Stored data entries
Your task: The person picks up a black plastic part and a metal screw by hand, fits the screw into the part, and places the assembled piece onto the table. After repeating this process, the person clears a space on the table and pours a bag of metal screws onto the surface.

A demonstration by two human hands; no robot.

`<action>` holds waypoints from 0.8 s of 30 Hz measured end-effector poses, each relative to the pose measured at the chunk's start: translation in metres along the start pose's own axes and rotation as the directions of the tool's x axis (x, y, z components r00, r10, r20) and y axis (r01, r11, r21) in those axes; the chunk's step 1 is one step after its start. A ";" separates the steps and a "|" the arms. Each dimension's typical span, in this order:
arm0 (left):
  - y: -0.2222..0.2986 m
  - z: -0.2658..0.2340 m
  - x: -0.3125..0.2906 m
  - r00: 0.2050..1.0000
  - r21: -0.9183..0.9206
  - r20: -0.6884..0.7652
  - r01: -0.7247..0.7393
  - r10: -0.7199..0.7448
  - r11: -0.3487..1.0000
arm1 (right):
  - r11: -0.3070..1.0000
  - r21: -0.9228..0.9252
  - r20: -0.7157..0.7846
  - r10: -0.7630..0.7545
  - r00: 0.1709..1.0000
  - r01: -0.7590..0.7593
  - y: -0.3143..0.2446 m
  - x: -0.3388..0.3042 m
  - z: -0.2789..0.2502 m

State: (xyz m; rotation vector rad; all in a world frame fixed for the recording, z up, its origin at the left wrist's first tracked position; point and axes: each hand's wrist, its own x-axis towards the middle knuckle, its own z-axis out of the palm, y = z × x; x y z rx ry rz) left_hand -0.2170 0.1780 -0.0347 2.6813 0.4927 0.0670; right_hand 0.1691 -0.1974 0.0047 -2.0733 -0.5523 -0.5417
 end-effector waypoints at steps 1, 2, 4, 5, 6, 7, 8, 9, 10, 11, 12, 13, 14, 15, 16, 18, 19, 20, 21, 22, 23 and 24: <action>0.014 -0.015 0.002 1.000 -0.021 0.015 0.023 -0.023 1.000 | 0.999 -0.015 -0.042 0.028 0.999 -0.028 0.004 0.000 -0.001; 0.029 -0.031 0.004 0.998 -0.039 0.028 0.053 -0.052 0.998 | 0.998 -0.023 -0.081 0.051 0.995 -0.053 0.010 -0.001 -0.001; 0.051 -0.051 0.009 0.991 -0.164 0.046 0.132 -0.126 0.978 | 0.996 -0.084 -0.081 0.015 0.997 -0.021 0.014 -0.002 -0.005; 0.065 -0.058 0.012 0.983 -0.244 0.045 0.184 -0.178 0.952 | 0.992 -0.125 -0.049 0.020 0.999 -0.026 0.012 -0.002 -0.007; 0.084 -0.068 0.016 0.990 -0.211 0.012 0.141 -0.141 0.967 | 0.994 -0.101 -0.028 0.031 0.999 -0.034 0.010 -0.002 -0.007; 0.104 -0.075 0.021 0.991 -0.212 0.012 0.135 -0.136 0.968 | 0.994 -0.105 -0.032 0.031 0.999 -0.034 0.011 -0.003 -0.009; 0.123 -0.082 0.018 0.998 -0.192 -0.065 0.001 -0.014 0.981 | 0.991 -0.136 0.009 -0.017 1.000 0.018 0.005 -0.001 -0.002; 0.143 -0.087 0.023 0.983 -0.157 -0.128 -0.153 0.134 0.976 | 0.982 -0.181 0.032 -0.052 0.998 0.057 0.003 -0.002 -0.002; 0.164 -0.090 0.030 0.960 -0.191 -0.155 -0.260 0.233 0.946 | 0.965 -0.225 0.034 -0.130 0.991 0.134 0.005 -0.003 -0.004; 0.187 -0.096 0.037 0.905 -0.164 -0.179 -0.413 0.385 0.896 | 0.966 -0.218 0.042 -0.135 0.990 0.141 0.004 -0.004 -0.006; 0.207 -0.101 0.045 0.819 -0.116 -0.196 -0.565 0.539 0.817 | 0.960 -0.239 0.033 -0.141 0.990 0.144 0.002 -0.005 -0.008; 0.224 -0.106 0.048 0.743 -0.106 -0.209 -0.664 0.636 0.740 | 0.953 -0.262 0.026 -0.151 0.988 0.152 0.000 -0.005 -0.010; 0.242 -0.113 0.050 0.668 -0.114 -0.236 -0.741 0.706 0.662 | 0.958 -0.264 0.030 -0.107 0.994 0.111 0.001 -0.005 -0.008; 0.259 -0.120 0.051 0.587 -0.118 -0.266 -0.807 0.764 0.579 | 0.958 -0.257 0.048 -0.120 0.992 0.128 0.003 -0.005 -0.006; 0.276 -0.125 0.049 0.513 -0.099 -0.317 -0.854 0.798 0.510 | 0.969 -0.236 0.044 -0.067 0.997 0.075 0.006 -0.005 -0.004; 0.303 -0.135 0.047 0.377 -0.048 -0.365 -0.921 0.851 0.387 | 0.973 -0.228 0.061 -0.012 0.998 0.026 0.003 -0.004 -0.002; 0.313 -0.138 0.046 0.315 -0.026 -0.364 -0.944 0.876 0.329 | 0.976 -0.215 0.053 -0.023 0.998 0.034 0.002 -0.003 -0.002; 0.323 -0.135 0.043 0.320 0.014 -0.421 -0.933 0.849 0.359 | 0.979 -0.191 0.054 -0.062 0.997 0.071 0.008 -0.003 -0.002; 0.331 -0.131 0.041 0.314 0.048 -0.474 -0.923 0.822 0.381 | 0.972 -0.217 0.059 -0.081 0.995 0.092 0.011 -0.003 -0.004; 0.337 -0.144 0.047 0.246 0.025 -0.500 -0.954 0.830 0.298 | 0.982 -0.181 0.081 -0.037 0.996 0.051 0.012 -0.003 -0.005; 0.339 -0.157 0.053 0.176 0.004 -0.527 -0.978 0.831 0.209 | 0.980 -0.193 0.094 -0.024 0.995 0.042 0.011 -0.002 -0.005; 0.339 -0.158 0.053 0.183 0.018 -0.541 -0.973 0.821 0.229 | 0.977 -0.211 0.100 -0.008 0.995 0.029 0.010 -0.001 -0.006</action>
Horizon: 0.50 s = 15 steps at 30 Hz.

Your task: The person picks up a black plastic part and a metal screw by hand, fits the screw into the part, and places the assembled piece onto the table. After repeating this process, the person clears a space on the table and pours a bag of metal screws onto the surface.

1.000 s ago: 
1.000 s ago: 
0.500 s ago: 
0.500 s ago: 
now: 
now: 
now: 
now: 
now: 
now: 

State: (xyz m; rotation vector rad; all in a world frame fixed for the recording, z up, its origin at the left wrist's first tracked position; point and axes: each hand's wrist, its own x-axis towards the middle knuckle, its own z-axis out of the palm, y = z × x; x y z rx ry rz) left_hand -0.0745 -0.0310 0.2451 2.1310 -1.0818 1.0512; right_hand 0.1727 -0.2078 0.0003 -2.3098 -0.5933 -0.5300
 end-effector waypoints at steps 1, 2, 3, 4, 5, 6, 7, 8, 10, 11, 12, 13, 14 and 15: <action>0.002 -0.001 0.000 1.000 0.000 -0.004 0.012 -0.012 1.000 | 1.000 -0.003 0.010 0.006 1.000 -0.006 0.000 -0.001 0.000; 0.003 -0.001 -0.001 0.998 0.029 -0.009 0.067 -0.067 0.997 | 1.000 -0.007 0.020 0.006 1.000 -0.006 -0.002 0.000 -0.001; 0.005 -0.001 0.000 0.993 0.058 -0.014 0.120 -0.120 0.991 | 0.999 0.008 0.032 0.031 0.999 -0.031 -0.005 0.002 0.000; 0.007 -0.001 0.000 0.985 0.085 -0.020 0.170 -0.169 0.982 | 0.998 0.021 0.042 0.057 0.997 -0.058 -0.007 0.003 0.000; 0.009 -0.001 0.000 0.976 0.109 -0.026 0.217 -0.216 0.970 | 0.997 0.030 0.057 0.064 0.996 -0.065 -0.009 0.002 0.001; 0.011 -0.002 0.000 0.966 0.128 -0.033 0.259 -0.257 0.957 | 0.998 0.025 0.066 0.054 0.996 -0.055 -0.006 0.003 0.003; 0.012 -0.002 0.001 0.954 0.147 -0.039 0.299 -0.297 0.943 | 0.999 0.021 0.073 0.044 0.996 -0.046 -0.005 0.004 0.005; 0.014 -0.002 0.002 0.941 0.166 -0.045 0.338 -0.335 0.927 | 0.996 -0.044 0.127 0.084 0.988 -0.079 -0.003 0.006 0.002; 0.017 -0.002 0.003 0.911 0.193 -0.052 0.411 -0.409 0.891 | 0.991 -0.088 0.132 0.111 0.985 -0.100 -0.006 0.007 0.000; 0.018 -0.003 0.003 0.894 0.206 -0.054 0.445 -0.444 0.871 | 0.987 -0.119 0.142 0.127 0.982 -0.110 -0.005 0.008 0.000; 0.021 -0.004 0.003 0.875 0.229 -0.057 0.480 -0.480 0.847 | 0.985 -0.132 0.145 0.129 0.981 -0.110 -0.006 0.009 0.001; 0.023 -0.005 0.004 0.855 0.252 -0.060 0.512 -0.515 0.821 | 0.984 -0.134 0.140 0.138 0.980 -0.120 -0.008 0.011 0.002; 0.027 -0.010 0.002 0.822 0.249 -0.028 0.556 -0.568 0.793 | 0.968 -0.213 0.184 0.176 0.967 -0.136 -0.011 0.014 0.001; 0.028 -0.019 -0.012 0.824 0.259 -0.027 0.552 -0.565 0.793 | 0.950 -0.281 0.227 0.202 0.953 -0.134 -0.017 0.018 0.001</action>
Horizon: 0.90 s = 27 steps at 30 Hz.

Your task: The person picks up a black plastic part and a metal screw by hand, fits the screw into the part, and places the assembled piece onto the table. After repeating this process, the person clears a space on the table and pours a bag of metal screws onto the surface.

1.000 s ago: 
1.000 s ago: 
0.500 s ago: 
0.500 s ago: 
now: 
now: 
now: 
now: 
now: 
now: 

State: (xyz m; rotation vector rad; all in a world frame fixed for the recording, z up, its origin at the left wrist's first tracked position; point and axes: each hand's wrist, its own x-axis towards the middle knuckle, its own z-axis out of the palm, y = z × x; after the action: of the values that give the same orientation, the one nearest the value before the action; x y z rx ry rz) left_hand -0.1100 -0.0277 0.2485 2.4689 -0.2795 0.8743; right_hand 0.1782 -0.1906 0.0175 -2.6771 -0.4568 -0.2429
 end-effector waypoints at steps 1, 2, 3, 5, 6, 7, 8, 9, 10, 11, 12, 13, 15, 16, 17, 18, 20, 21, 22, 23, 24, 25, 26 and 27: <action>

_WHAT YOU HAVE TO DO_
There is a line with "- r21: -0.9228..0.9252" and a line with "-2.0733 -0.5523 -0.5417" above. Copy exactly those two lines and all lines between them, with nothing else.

_ANSWER BELOW_
  - r21: -0.9228..0.9252
  - r20: -0.7157..0.7846
  - r10: -0.7630..0.7545
  - r00: 0.1709..1.0000
  - r01: -0.7590..0.7593
  - y: -0.3143..0.2446 m
  - x: -0.3388..0.3042 m
  - z: -0.2789..0.2502 m

State: (xyz m; rotation vector rad; all in a world frame fixed for the recording, z up, its origin at the left wrist's first tracked position; point and axes: each hand's wrist, its own x-axis towards the middle knuckle, its own z-axis out of the palm, y = z × x; x y z rx ry rz) left_hand -0.2170 0.1780 -0.0347 2.6813 0.4927 0.0670; right_hand 0.1691 -0.1974 0.0047 -2.0733 -0.5523 -0.5417

No more work is left in this exercise.